* WHAT THE EXERCISE ASKS:
Search term "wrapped": work out how many lines of the data below contain it, and answer with that number alone.

* RECORDED DATA:

--- START ---

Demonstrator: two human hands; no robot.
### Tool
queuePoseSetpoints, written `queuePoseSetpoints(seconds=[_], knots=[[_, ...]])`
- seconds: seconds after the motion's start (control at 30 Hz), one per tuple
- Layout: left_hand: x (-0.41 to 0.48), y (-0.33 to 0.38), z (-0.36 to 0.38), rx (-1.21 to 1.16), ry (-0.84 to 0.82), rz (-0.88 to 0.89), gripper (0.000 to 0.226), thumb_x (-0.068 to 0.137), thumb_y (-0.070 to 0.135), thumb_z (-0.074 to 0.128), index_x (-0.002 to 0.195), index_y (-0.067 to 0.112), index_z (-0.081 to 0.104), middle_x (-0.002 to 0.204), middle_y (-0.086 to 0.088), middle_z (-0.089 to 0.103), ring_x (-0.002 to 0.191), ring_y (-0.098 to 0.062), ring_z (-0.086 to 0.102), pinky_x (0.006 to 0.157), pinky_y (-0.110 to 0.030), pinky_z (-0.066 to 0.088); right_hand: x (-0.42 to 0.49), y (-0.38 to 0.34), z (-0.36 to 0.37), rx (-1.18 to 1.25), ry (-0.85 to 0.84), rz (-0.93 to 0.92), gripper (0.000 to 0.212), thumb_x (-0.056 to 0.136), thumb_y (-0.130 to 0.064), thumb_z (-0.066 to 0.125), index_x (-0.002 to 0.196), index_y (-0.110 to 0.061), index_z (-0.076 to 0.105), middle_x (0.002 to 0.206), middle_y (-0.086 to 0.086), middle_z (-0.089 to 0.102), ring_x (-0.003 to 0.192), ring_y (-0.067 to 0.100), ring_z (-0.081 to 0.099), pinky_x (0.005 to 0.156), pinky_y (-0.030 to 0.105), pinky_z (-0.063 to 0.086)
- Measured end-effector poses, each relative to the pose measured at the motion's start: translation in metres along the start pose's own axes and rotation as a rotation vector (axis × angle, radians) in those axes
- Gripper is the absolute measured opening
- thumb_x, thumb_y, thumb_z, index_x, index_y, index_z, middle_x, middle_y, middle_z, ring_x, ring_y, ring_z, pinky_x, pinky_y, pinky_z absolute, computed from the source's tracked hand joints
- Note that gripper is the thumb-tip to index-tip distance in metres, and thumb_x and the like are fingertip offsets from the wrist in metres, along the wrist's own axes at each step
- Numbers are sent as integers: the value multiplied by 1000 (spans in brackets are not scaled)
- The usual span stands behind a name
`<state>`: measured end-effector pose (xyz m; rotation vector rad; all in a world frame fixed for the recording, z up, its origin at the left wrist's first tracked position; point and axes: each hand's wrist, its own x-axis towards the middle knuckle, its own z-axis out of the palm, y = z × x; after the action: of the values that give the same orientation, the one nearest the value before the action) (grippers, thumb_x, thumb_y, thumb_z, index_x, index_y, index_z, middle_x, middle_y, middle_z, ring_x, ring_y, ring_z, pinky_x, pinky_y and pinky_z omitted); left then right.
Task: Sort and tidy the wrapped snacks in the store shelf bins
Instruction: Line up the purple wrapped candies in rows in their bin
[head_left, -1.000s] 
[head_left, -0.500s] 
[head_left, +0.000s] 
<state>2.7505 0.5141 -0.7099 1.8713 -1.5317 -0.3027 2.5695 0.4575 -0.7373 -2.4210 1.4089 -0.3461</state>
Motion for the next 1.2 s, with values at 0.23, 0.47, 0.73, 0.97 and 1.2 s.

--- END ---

* RESULT OF THE TASK:
2